Poster Presentation FCIC Survivorship Conference 2013

Addressing the needs of survivors with lymphoedema - a transferrable model for providing lymphoedema services in a regional context (#58)

Kerrie Missen 1 , Louise Cristofaro 1 , Kylie Halsall 1 , Michelle McKimmie 1 , Peter Kevekordes 1 , Barbara Phillips 2
  1. Gippsland Regional Integrated Cancer Services, Latrobe Regional Hospital, Traralgon, Victoria, Australia
  2. Gippsland Lakes Community Health, Lakes Entrance, Victoria, Australia

Context

Lymphoedema is a chronic condition, which can be debilitating for cancer survivors, but manageable with early detection and appropriate intervention. It is predicted that 20% of patients with melanoma, breast, genitourinary or gynaecological cancer will develop lymphoedema throughout their lifetime (NBOCC 2008). This equates to more than 8000 new cases per year in Australia, of which 155 new cases could be predicted in Gippsland.

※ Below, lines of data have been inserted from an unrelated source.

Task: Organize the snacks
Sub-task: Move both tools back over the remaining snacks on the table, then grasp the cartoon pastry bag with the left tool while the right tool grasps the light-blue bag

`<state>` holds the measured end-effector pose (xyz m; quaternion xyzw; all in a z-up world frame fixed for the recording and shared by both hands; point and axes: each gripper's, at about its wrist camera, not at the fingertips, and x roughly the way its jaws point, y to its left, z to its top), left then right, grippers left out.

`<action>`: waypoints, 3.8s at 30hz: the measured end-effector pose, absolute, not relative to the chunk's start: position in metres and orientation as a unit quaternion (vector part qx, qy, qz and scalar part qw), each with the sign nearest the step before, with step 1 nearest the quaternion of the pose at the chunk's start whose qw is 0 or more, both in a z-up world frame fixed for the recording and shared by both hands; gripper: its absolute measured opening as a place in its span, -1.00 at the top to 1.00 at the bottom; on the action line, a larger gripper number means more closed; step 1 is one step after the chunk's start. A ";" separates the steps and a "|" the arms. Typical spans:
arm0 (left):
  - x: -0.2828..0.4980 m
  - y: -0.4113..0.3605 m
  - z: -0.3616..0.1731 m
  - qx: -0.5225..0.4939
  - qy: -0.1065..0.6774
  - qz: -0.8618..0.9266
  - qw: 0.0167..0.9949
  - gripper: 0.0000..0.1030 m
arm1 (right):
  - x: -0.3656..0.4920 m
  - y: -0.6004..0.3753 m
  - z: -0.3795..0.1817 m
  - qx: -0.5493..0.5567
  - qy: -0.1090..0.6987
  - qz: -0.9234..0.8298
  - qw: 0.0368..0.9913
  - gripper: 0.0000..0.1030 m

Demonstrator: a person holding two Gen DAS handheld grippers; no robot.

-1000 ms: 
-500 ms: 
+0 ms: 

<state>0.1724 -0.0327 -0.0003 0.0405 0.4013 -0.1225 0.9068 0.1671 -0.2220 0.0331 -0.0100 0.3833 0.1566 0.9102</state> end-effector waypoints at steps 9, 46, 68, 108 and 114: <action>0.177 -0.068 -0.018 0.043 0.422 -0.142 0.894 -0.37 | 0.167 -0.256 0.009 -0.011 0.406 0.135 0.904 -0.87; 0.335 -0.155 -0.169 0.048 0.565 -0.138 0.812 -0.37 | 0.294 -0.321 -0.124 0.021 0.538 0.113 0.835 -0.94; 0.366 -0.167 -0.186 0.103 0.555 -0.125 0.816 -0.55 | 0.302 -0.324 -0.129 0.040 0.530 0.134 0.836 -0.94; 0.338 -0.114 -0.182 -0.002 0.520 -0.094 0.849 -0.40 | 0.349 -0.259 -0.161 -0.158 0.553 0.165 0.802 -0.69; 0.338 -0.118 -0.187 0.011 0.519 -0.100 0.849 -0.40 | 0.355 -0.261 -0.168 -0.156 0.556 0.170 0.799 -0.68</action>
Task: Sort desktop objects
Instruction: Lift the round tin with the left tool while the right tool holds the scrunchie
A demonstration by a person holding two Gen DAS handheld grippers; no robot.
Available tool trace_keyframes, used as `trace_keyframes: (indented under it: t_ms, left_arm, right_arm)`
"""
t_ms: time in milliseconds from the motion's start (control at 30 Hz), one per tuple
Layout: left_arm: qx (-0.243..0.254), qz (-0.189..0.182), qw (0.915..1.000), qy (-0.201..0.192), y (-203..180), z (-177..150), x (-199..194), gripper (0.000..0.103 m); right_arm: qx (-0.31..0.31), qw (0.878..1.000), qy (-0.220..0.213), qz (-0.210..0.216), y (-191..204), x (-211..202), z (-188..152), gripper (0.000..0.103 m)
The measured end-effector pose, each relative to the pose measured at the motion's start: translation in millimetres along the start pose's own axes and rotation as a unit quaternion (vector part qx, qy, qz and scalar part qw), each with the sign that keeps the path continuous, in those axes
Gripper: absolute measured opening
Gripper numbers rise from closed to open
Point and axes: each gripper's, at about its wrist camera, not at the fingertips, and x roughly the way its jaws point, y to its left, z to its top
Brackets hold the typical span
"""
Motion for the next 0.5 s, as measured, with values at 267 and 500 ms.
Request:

In 2010 GRICS identified a shortage of lymphoedema practitioners in the Gippsland region. Surveyed Gippsland lymphoedema practitioners reported many patients were either not receiving lymphoedema services; receiving service from staff without appropriate training or travelling long distances to access services. Additional consultation with key stakeholders was undertaken to define and clarify regional requirements. The ‘Lymphoedema Framework An International Perspective’ was identified as current best practice for lymphoedema service provision. An accredited training program for Level 1 Lymphoedema Practitioners was funded by GRICS with local Level 2 practitioners assisting in delivering the program. Health services nominating staff for training provided a commitment to deliver a lymphoedema service and support newly trained practitioners.

The objectives were to:
• obtain commitment from health services to provide lymphoedema services utilising best practice principles
• support local provision of accredited Level 1 lymphoedema training
• implement a structure to support ongoing service provision.

Conclusion

GRICS identified a service provision and workforce shortfall and strategically partnered with health services to remedy these. There are now 20 qualified lymphoedema practitioners employed in nine Gippsland health services compared to ten practitioners in five health services. This outcome was achieved through provision of free local training which assisted in building sustainable professional relationships with regional peers and training facilitators. Support from GRICS includes Community of Practice meetings, mentoring, educational opportunities and consideration of succession planning. Cancer survivors can expect to benefit significantly and this model could be transferrable to other regions.